RECOGNITION OF LEONARDO’S OUTSTANDING PEER REVIEWERS | Leonardo/ISASTwith Arizona State University

RECOGNITION OF LEONARDO’S OUTSTANDING PEER REVIEWERS

By Sophie Fouladi

A quarterly recognition of exceptional peer reviewers in our network for their in-depth and deeply constructive feedback on papers under consideration for publication:


Nick Hwang is a composer, sound artist, and software/game developer with a Ph.D. in Music Composition and Experimental Music and Digital Media from Louisiana State University. His creative works, including music compositions, interactive installations, electronic music, and networked music performances, have been performed and exhibited worldwide. For more information, visit NickHwang.com.

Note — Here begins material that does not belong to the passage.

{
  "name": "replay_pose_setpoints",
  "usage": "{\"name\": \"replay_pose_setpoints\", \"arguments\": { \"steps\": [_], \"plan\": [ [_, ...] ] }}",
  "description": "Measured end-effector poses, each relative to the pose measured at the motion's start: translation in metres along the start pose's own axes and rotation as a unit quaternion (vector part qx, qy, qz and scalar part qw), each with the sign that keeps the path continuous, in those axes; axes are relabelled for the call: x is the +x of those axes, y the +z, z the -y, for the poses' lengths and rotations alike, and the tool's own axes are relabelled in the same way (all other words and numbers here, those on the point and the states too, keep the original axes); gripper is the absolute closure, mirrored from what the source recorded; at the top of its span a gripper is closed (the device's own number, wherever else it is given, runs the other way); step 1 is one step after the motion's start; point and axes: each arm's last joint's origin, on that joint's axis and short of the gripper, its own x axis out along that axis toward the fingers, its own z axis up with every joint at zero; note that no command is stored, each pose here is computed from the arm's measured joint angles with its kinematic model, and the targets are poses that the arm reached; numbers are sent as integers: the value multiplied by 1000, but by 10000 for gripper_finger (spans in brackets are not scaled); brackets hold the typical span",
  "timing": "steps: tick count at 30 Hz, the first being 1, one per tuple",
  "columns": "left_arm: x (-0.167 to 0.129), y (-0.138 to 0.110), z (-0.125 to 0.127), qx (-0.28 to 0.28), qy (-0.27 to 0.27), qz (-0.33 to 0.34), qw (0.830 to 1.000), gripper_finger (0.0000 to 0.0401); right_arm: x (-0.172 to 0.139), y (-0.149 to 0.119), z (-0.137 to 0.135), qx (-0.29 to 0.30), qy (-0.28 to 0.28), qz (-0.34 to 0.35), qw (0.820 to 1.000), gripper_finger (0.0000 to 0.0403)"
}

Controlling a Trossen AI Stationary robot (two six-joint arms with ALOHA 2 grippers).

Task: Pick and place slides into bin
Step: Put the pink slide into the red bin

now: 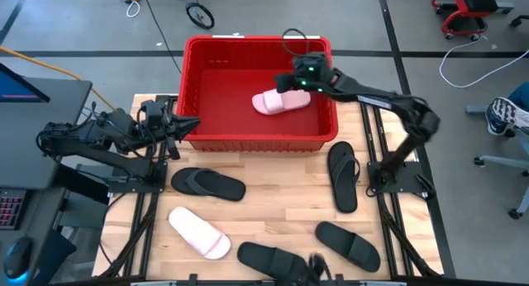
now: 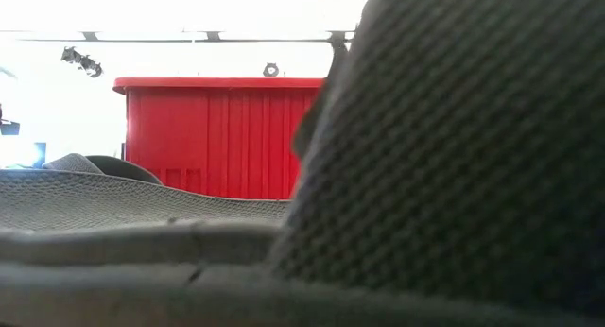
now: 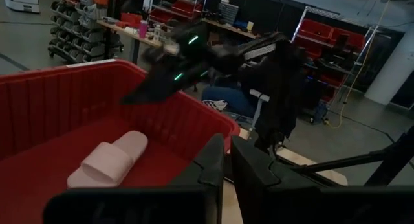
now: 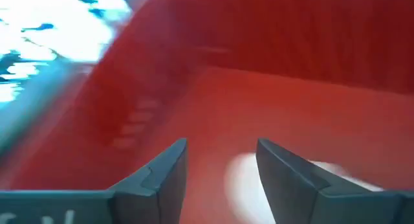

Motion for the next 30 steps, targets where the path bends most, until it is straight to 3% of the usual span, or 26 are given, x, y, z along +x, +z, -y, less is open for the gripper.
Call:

Steven Kemper is a creative music technologist, instrument designer, and composer. As a creative music technologist Steven’s scholarship blends technical development, creative output, and humanistic inquiry. His approach focuses on developing technologies that enhance the connectivity between computer-based music and the physical world, and how we can view both cutting-edge and historical musical technologies through the lenses of anthropomorphism, embodiment, and the cyborg. Research areas include musical robotics, instrument design, human-computer interaction, gesture, and musical expression. Steven’s research has been presented at NIME, ICMC, and MOCO, and published in LeonardoLeonardo Music JournalOrganised Sound, and Frontiers in Robotics and AI. As a composer, Steven creates music for acoustic instruments, instruments and computers, musical robots, dance, and video. His compositions have been presented at numerous concerts and festivals around the world. Steven’s first solo album of electroacoustic music, Mythical Spaces, was released by Ravello Records in 2018. He has received awards for his music from the Ammerman Center for Arts and Technology, Meet the Composer, the Danish Arts Council, and the International Computer Music Association. Steven is currently Associate Professor of Computer Music and Digital Arts at the Oberlin Conservatory of Music.


Jon Myers is an Assistant Researcher in Systematic Musicology in the Music department at UCSC, where he completed his DMA in Algorithmic Music Composition in 2022. He is a composer, musician, software engineer, music theorist, and teacher. His research interests include spatial audio, digital signal processing, acoustics/psychoacoustics, procedural/generative music, just intonation, non-metric temporality, acoustic ecology, and the development of notation/transcription models for non-western idiomatic musical traditions. He has participated in a variety of different research modalities having to do with sound, technology, computation, and creativity. Myers' research integrates music composition, theory, and analysis to broaden the discursive capabilities of scholars and artists, bringing quantitative approaches to bear on questions of musical style, affect, and coherence.


Karlie Weltman holds a degree in art history and interdisciplinary astronomy from the University of Michigan. They create work in multimedia idioms and have published writing on cinema, media and art. They are endlessly inspired by scholars and creative practitioners who make work that complicates and challenges the conventions or insularity of institutions, disciplines, mediums, genres and hegemony. They are honored to contribute in some small way towards helping other cross-disciplinary practitioners articulate their practice and work in written form.